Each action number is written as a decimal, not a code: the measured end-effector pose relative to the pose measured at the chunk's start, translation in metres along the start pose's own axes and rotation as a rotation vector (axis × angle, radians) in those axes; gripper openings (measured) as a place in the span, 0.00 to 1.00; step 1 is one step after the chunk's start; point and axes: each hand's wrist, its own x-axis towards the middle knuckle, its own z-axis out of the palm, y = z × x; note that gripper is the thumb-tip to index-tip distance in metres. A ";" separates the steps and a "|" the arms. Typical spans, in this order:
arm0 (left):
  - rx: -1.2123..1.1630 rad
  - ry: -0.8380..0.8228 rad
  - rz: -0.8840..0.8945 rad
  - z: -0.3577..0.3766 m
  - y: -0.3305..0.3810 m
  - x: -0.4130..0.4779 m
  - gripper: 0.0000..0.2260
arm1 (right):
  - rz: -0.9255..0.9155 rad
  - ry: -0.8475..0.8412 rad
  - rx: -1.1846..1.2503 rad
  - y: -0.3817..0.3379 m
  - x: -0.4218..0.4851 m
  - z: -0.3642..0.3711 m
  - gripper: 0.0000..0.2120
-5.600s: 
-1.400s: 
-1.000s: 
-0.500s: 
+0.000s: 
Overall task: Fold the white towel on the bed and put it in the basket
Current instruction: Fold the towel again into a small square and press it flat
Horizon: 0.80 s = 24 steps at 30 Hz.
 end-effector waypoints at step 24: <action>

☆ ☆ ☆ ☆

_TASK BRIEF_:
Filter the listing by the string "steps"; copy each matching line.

_RESULT OF THIS EXERCISE_:
Each action number is written as a decimal, not a code: the measured end-effector pose relative to the pose measured at the chunk's start, translation in metres along the start pose's own axes and rotation as a rotation vector (axis × angle, radians) in those axes; gripper openings (measured) as a place in the span, 0.00 to 1.00; step 1 is one step after the chunk's start; point and axes: each hand's wrist, its own x-axis towards the middle knuckle, its own z-axis out of the palm, y = z × x; note that gripper is the thumb-tip to index-tip distance in metres. A ";" separates the steps and a "|" the arms. Typical spans, in this order:
Horizon: 0.80 s = 24 steps at 30 Hz.

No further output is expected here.